• _Assigned task_: Set down the full listing exactly as given. Any pictures are to be left out.

• _Raw data_:
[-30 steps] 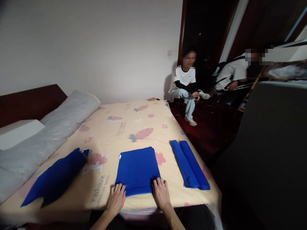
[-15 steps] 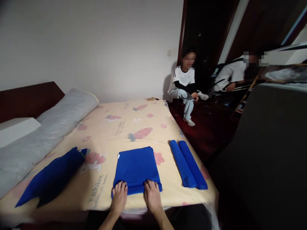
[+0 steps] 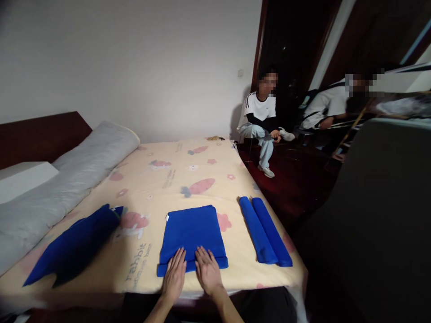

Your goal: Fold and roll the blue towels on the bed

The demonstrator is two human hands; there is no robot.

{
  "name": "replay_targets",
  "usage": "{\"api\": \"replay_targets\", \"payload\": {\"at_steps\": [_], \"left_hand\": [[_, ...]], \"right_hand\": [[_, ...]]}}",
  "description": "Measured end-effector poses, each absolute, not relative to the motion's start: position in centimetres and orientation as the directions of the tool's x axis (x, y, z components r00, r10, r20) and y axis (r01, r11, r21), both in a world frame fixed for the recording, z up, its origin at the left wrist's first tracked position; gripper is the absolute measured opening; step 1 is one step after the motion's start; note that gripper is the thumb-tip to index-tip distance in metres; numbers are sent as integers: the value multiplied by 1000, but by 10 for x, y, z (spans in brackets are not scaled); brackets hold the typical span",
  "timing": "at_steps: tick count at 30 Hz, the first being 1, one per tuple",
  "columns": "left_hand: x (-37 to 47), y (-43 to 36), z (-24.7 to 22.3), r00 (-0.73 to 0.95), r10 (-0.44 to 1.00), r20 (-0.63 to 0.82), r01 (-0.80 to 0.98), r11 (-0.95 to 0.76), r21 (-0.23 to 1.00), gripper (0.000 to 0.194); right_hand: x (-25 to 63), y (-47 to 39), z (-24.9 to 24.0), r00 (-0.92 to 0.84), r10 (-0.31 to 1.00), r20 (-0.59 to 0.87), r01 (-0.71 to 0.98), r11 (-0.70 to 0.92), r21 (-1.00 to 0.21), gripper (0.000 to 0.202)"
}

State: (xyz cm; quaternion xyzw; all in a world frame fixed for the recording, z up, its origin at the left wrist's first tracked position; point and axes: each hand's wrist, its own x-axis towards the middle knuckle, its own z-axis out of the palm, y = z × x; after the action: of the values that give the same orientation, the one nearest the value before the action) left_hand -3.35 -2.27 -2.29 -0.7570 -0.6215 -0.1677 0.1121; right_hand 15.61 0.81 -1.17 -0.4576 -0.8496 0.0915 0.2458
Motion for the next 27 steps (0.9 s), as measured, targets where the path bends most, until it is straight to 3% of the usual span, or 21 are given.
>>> {"api": "replay_targets", "payload": {"at_steps": [4,7,12,14,17,20,22,24,27], "left_hand": [[-65,-28,-20,36,931,362,998,-51,32,49],[-64,-27,-17,-23,926,377,999,10,37,50],[-19,-12,-17,157,937,311,978,-192,85,56],[-13,-6,-16,86,964,251,987,-116,107,56],[-35,-1,-13,-94,977,191,993,78,93,53],[-74,0,-9,-222,939,261,975,214,58,51],[-89,0,-8,-255,899,355,966,251,59,51],[-87,4,-5,-201,886,417,979,190,70,51],[-61,17,0,12,920,393,996,-45,77,54]], "right_hand": [[192,19,-23,-248,899,361,851,380,-363,44],[195,22,-24,-198,898,392,865,348,-360,45],[152,19,-5,-479,823,307,717,568,-404,49],[145,23,1,-551,800,238,674,595,-438,46],[163,37,0,-419,888,189,777,458,-432,44],[194,51,-7,-254,947,198,861,314,-400,45],[204,55,-9,-241,942,232,866,317,-387,44],[197,54,-4,-285,921,265,841,373,-391,44],[166,50,11,-471,851,233,726,524,-446,47]]}}
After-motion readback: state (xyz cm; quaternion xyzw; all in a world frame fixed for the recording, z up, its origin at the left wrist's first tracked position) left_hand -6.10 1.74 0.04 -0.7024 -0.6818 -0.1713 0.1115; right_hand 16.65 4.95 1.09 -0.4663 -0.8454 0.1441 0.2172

• _Exercise answer_:
[-30 steps] 
[-15 steps] 
[+0 steps] 

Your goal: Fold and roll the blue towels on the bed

The demonstrator is two human hands; there is no robot.

{
  "name": "replay_targets",
  "usage": "{\"api\": \"replay_targets\", \"payload\": {\"at_steps\": [_], \"left_hand\": [[_, ...]], \"right_hand\": [[_, ...]]}}",
  "description": "Measured end-effector poses, each absolute, not relative to the motion's start: position in centimetres and orientation as the directions of the tool's x axis (x, y, z components r00, r10, r20) and y axis (r01, r11, r21), both in a world frame fixed for the recording, z up, its origin at the left wrist's first tracked position; gripper is the absolute measured opening; step 1 is one step after the motion's start; note that gripper is the thumb-tip to index-tip distance in metres; numbers are sent as integers: the value multiplied by 1000, but by 10 for x, y, z (spans in brackets are not scaled); brackets hold the typical span",
  "timing": "at_steps: tick count at 30 Hz, the first being 1, one per tuple",
  "columns": "left_hand: x (-37 to 47), y (-43 to 36), z (-24.7 to 22.3), r00 (-0.73 to 0.95), r10 (-0.44 to 1.00), r20 (-0.63 to 0.82), r01 (-0.80 to 0.98), r11 (-0.95 to 0.76), r21 (-0.23 to 1.00), gripper (0.000 to 0.194); right_hand: x (-25 to 63), y (-47 to 39), z (-24.9 to 24.0), r00 (-0.92 to 0.84), r10 (-0.31 to 1.00), r20 (-0.59 to 0.87), r01 (-0.71 to 0.98), r11 (-0.70 to 0.92), r21 (-1.00 to 0.21), gripper (0.000 to 0.202)"
}

State: (xyz cm; quaternion xyzw; all in a world frame fixed for the recording, z up, its origin at the left wrist's first tracked position; point and axes: each hand's wrist, its own x-axis towards the middle knuckle, its own z-axis out of the palm, y = z × x; after the action: of the values that give the same orientation, the one nearest the value before the action) left_hand -3.35 -2.27 -2.29 -0.7570 -0.6215 -0.1677 0.1121; right_hand 15.61 0.81 -1.17 -0.4576 -0.8496 0.0915 0.2458
Motion for the next 27 steps (0.9 s), as measured, targets where the path bends most, until it is straight to 3% of the usual span, or 21 are given.
>>> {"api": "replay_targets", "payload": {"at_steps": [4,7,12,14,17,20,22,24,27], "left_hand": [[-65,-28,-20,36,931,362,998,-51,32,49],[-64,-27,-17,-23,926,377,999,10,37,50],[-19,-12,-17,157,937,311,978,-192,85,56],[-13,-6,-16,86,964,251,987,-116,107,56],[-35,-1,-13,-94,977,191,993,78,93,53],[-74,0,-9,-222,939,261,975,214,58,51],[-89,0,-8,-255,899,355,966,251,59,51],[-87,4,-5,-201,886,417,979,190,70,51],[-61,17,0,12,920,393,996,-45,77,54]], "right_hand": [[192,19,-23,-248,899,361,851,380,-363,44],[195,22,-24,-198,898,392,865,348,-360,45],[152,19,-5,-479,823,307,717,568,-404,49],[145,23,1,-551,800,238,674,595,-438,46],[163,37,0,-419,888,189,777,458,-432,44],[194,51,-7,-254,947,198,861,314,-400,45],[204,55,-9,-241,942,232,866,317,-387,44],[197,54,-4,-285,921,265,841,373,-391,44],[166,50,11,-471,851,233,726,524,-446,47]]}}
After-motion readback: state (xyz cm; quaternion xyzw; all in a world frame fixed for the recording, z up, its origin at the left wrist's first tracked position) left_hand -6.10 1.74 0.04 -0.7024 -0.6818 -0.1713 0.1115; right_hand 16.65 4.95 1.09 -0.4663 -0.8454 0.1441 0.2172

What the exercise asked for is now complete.